Sorry for confusion. In the first point I was trying to clarify that using a struct doesn't mean that it is stack allocated, but that statement was off-topic for the given context. Currently I consider my first point to be useless, and the second one is not relevant in *my* context, since I don't do many allocations of Location, as well as in a majority of other contexts. As it is often the case, performance optimization should be performed only when benchmarks show it is needed.

May 12, 2012
On 05/12/2012 11:08 PM, Roman D. Boiko wrote:
> On Saturday, 12 May 2012 at 20:28:34 UTC, Tobias Pankrath wrote:
>>> 1. If a struct is a field of heap allocated object, it will be
>>> allocated and garbage collected. Only if it only exists on stack
>>> (i.e., in method body), GC is not used.
>>
>> As far as I can tell, it won't be allocated on it's own, since it is
>> stored in the garbage collected object as a value field. So using a
>> freelist would actually increase the overhead. You have to manage the
>> freelist and do the allocation of the containing object.
> Sorry for confusion. In the first point I was trying to clarify that
> using a struct doesn't mean that it is stack allocated, but that
> statement was off-topic for the given context. Currently I consider my
> first point to be useless, and the second one is not relevant in *my*
> context, since I don't do many allocations of Location, as well as in a
> majority of other contexts. As it is often the case, performance
> optimization should be performed only when benchmarks show it is needed.
>

Well yes, but it seems to me that you are deliberately complicating the design in order to make it less efficient?
May 13, 2012
On Saturday, 12 May 2012 at 22:19:55 UTC, Timon Gehr wrote:
> On 05/12/2012 11:08 PM, Roman D. Boiko wrote:
>> On Saturday, 12 May 2012 at 20:28:34 UTC, Tobias Pankrath wrote:
>>>> 1. If a struct is a field of heap allocated object, it will be
>>>> allocated and garbage collected. Only if it only exists on stack
>>>> (i.e., in method body), GC is not used.
>>>
>>> As far as I can tell, it won't be allocated on it's own, since it is
>>> stored in the garbage collected object as a value field. So using a
>>> freelist would actually increase the overhead. You have to manage the
>>> freelist and do the allocation of the containing object.
>> Sorry for confusion. In the first point I was trying to clarify that
>> using a struct doesn't mean that it is stack allocated, but that
>> statement was off-topic for the given context. Currently I consider my
>> first point to be useless, and the second one is not relevant in *my*
>> context, since I don't do many allocations of Location, as well as in a
>> majority of other contexts. As it is often the case, performance
>> optimization should be performed only when benchmarks show it is needed.
>>
>
> Well yes, but it seems to me that you are deliberately complicating the design in order to make it less efficient?

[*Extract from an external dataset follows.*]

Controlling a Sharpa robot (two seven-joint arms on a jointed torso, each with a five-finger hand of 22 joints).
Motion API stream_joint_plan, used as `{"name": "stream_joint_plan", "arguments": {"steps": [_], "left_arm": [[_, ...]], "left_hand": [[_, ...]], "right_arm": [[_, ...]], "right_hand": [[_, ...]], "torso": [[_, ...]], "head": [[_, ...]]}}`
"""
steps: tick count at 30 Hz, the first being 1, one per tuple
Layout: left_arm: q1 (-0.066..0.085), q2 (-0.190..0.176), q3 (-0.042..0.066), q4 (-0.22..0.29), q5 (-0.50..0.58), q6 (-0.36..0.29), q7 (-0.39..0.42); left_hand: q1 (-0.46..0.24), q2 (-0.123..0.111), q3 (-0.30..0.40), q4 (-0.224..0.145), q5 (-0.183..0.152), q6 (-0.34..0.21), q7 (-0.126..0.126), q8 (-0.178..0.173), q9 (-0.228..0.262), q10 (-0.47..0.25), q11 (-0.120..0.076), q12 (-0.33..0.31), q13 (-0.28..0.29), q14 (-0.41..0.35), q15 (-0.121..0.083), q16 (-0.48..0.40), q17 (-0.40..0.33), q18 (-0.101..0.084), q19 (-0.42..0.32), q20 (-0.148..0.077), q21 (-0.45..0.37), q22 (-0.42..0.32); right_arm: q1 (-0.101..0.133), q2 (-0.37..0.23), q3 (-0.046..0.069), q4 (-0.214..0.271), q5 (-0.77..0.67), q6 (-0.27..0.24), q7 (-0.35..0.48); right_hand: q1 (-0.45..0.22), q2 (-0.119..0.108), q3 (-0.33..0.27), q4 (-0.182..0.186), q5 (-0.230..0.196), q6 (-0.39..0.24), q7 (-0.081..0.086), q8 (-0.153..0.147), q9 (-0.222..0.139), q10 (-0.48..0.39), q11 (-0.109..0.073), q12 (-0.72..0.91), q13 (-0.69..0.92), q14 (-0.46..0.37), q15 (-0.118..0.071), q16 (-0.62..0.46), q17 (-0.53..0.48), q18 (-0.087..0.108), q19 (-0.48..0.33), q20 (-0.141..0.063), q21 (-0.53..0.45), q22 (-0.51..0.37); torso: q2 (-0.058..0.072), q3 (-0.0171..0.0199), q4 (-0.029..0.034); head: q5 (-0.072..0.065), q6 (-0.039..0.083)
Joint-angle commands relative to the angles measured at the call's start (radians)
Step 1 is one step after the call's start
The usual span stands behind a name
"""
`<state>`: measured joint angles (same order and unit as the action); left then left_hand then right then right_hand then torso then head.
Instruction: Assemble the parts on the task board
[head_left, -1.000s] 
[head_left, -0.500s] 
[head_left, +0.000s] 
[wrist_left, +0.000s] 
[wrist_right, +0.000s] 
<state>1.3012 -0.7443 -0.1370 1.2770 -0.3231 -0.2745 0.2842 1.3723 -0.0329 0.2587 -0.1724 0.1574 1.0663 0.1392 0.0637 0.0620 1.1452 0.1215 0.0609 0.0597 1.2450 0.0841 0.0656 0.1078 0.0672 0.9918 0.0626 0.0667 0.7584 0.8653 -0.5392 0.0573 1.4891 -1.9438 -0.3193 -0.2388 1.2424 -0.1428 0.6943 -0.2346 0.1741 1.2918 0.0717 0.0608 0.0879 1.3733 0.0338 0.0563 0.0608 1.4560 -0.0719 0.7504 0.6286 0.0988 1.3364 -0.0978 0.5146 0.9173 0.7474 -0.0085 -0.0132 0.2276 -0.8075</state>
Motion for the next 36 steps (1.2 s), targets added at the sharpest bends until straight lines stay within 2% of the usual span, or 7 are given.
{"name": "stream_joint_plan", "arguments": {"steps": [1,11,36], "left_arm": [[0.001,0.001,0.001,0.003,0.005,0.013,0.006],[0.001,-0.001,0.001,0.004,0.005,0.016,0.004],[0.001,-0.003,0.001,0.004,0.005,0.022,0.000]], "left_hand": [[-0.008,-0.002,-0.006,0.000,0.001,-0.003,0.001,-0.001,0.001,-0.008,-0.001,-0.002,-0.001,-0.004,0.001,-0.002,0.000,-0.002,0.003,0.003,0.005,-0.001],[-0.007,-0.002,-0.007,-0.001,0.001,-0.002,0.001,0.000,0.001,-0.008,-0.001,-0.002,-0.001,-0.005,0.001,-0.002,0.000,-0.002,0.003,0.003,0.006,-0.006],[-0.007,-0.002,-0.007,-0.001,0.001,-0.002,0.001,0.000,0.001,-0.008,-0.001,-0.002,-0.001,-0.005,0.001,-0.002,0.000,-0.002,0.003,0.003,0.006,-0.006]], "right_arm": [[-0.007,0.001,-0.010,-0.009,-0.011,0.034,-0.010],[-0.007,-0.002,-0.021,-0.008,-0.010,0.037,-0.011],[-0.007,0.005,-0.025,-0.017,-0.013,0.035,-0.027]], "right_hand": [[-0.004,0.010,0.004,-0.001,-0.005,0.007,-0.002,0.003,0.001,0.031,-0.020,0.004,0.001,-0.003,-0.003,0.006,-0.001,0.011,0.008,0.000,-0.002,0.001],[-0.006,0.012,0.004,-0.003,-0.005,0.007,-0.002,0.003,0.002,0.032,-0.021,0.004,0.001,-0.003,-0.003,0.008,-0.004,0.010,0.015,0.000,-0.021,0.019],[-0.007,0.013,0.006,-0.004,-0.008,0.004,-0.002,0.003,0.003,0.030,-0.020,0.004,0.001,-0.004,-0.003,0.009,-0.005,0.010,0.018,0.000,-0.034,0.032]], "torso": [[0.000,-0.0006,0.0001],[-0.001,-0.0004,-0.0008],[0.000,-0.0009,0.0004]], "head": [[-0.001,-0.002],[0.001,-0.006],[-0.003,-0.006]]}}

Do you mean something like what I summarized from Ary:
http://forum.dlang.org/post/pggkobonzmgdwjigyaac@forum.dlang.org ?
If that is the case, could you please add your concerns to the
dedicated issue:
https://github.com/roman-d-boiko/dct/issues/15 ?

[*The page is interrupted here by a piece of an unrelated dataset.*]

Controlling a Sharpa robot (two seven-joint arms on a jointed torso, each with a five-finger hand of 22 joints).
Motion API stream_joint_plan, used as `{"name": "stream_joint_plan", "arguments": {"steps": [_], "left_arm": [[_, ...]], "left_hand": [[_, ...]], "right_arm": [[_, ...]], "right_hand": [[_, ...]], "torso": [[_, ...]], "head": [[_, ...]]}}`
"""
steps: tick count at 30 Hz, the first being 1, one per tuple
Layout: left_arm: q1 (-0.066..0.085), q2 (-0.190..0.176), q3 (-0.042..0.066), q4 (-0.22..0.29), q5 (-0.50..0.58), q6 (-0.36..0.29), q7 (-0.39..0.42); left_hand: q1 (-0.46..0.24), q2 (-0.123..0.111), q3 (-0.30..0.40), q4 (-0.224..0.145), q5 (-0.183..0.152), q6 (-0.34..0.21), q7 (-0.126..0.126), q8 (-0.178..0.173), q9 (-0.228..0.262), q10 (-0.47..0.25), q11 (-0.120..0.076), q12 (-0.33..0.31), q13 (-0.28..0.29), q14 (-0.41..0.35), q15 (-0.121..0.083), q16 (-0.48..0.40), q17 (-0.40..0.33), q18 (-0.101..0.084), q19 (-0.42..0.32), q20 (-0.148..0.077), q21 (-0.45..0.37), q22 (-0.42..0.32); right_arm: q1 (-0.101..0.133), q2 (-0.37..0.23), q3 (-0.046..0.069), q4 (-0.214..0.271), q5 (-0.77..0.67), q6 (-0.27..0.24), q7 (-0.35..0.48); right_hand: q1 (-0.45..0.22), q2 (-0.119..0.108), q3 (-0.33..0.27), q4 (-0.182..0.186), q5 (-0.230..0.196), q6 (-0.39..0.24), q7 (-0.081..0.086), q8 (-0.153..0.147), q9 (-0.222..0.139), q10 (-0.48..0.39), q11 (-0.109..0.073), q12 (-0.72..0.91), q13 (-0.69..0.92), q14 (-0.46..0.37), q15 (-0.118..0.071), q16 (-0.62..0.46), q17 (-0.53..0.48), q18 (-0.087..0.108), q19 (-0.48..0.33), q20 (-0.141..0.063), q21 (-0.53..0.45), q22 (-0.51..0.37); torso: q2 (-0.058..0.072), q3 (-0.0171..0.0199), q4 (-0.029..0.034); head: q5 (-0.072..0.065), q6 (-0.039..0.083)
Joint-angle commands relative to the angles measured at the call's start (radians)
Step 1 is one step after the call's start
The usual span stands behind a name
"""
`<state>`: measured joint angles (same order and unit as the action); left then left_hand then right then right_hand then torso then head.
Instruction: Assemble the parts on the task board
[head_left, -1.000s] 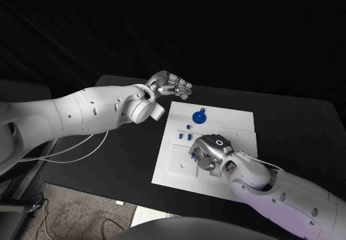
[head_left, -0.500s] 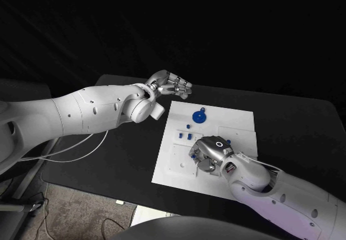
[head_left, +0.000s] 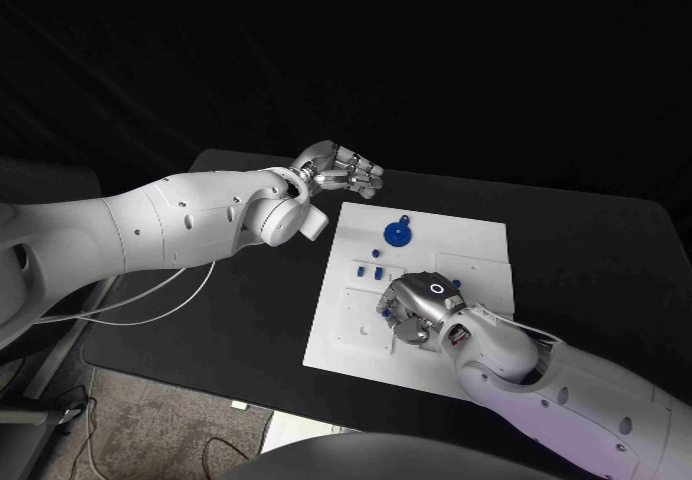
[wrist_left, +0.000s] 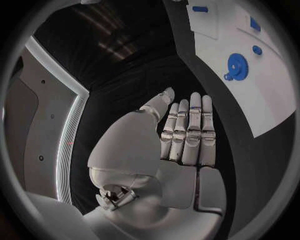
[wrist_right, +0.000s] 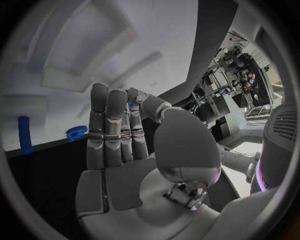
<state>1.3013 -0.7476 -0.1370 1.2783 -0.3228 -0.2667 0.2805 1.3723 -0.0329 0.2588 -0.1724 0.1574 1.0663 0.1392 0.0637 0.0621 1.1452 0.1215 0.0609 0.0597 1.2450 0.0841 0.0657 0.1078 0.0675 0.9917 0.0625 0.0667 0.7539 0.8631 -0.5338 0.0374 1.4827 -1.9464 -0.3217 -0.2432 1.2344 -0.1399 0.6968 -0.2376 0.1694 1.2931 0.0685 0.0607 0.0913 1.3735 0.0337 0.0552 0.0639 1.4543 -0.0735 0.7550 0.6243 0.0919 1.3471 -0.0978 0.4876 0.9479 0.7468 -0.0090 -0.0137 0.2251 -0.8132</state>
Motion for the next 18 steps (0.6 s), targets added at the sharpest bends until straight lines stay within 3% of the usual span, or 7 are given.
{"name": "stream_joint_plan", "arguments": {"steps": [1,8,18], "left_arm": [[0.001,0.000,0.001,0.003,0.005,0.014,0.004],[0.001,0.000,0.001,0.004,0.005,0.016,0.002],[0.001,-0.002,0.001,0.004,0.005,0.021,-0.001]], "left_hand": [[-0.007,-0.002,-0.007,-0.001,0.001,-0.002,0.001,0.000,0.001,-0.008,-0.001,-0.002,-0.001,-0.005,0.001,-0.002,0.000,-0.002,0.003,0.003,0.006,-0.001],[-0.007,-0.002,-0.010,-0.001,0.000,-0.003,0.001,-0.001,0.001,-0.009,-0.001,-0.002,-0.001,-0.006,0.001,-0.002,0.000,-0.002,0.003,0.004,0.006,-0.007],[-0.008,-0.001,-0.011,0.000,-0.003,-0.004,0.001,-0.001,0.001,-0.011,0.000,-0.002,-0.001,-0.006,0.002,-0.002,0.000,-0.003,0.003,0.004,0.006,-0.009]], "right_arm": [[-0.005,0.000,-0.005,-0.012,-0.010,0.037,-0.023],[-0.005,0.007,-0.006,-0.020,0.011,0.030,-0.019],[-0.005,0.004,-0.007,-0.024,0.043,0.005,-0.010]], "right_hand": [[0.001,0.011,0.004,0.000,-0.009,-0.001,0.003,0.003,-0.001,0.025,-0.018,0.005,-0.002,-0.003,0.000,0.001,-0.004,0.017,0.008,0.001,-0.010,0.003],[-0.007,0.005,-0.012,0.018,-0.016,-0.060,0.021,0.001,-0.019,-0.047,0.001,0.004,-0.004,0.000,0.011,-0.009,-0.019,0.017,0.009,0.010,-0.023,0.003],[-0.008,-0.043,-0.018,0.035,-0.004,-0.136,0.042,0.002,-0.025,-0.155,0.034,0.004,-0.006,-0.006,0.031,-0.004,-0.030,0.035,0.014,0.032,-0.043,0.002]], "torso": [[0.000,-0.0004,0.0007],[0.000,-0.0008,0.0000],[0.000,-0.0001,-0.0004]], "head": [[-0.001,0.000],[-0.001,-0.002],[0.000,-0.003]]}}
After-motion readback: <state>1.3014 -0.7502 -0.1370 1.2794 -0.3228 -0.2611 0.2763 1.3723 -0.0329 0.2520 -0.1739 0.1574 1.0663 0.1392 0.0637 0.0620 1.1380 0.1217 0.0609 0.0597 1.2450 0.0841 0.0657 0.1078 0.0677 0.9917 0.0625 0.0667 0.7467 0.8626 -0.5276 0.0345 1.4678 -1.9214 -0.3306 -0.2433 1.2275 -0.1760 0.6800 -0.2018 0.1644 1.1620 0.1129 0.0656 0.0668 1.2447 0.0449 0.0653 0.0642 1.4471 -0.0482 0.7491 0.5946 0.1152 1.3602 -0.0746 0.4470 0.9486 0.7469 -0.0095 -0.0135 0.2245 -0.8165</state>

Otherwise, if by overcomplicating you meant using a free list,
I'd like to clarify that I don't plan to introduce it yet because I see no reason to use it in my context.

Thanks
May 14, 2012
On Saturday, 12 May 2012 at 03:32:20 UTC, Ary Manzana wrote:
> I think you are wasting much more memory and performance by storing all the tokens in the lexer.
>
> Imagine I want to implement a simple syntax highlighter: just highlight keywords. How can I tell DCT to *not* store all tokens because I need each one in turn? And since I'll be highlighting in the editor I will need column and line information. That means I'll have to do that O(log(n)) operation for every token.
>
> So you see, for the simplest use case of a lexer the performance of DCT is awful.
>
> Now imagine I want to build an AST. Again, I consume the tokens one by one, probably peeking in some cases. If I want to store line and column information I just copy them to the AST. You say the tokens are discarded but their data is not, and that's why their data is usually copied.

Currently I think about making token a class instead of struct.

A token (from https://github.com/roman-d-boiko/dct/blob/master/fe/core.d) is:

// Represents lexed token
struct Token
{
    size_t startIndex; // position of the first code unit in the source string
    string spelling; // characters from which this token has been lexed
    TokenKind kind; // enum; each keyword and operator, have a dedicated kind
    ubyte annotations; // meta information like whether a token is valid, or an integer literal is signed, long, hexadecimal, etc.
}

Making it a class would give several benefits:

* allow not to worry about allocating a big array of tokens. E.g., on 64-bit OS the largest module in Phobos (IIRC, the std.datetime) consumes 13.5MB in an array of almost 500K tokens. It would require 4 times smaller chunk of contiguous memory if it was an array of class objects, because each would consume only 8 bytes instead of 32.

* allow subclassing, for example, for storing strongly typed literal values; this flexibility could also facilitate future extensibility (but it's difficult to predict which kind of extension may be needed)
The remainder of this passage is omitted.